[Task instructions]: Look for "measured" in every line of the listing. Copy the lines that have it.

[Information supplied]:

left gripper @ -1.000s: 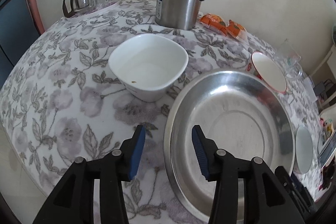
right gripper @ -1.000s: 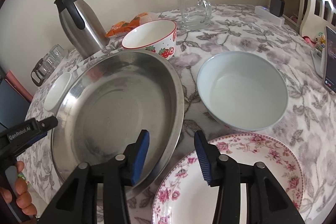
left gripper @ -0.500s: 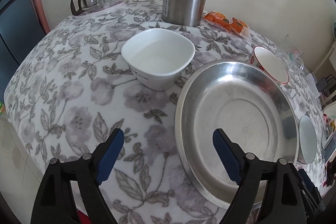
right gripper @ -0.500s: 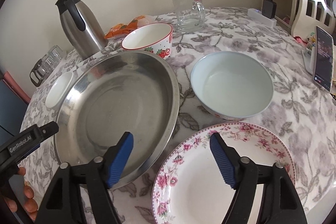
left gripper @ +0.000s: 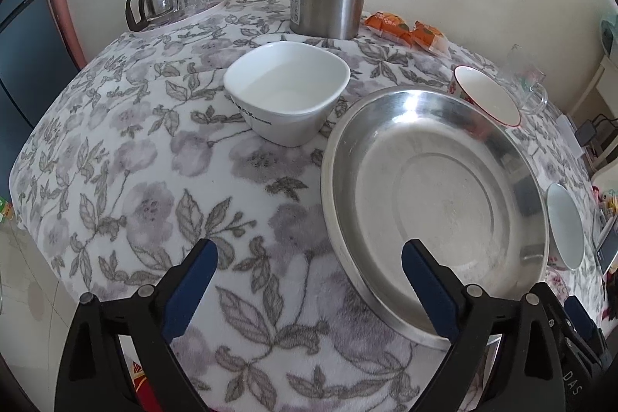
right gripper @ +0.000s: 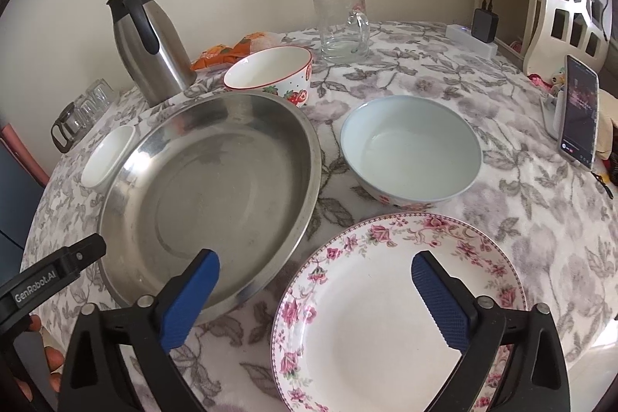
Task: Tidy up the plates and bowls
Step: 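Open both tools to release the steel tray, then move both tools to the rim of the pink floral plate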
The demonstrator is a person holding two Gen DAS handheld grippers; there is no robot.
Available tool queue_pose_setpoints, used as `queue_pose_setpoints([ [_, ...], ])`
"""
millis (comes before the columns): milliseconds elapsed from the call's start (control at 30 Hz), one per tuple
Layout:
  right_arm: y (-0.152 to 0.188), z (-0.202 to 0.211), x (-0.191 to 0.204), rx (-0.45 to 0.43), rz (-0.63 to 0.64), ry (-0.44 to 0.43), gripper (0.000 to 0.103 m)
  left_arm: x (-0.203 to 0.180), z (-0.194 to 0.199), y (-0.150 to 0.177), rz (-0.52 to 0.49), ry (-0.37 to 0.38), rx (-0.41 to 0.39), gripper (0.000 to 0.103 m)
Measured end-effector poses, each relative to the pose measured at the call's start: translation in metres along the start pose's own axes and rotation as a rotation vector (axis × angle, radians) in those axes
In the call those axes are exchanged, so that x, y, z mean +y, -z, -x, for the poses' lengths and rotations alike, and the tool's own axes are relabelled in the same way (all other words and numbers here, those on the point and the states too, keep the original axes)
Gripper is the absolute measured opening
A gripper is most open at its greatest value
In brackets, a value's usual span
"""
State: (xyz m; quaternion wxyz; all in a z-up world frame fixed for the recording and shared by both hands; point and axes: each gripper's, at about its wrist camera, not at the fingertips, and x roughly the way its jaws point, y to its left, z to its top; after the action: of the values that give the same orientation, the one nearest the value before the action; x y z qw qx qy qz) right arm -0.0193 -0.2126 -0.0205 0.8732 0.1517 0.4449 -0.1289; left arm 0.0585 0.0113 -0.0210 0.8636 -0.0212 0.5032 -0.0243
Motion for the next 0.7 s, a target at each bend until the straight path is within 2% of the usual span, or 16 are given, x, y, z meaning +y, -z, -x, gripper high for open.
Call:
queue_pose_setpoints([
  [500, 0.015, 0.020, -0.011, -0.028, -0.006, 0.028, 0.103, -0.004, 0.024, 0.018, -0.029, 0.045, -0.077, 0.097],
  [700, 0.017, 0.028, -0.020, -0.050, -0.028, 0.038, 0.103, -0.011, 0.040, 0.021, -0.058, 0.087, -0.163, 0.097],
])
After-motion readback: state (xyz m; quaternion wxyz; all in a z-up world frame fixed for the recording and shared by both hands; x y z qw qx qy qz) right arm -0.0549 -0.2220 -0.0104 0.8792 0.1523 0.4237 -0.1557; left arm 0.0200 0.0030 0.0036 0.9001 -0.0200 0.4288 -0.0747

[Answer to this problem]:
Measured end-effector poses, each relative to the pose measured at the call's start: translation in metres along the start pose's own axes and rotation as a rotation vector (axis × angle, radians) in those axes
Gripper is the absolute measured opening

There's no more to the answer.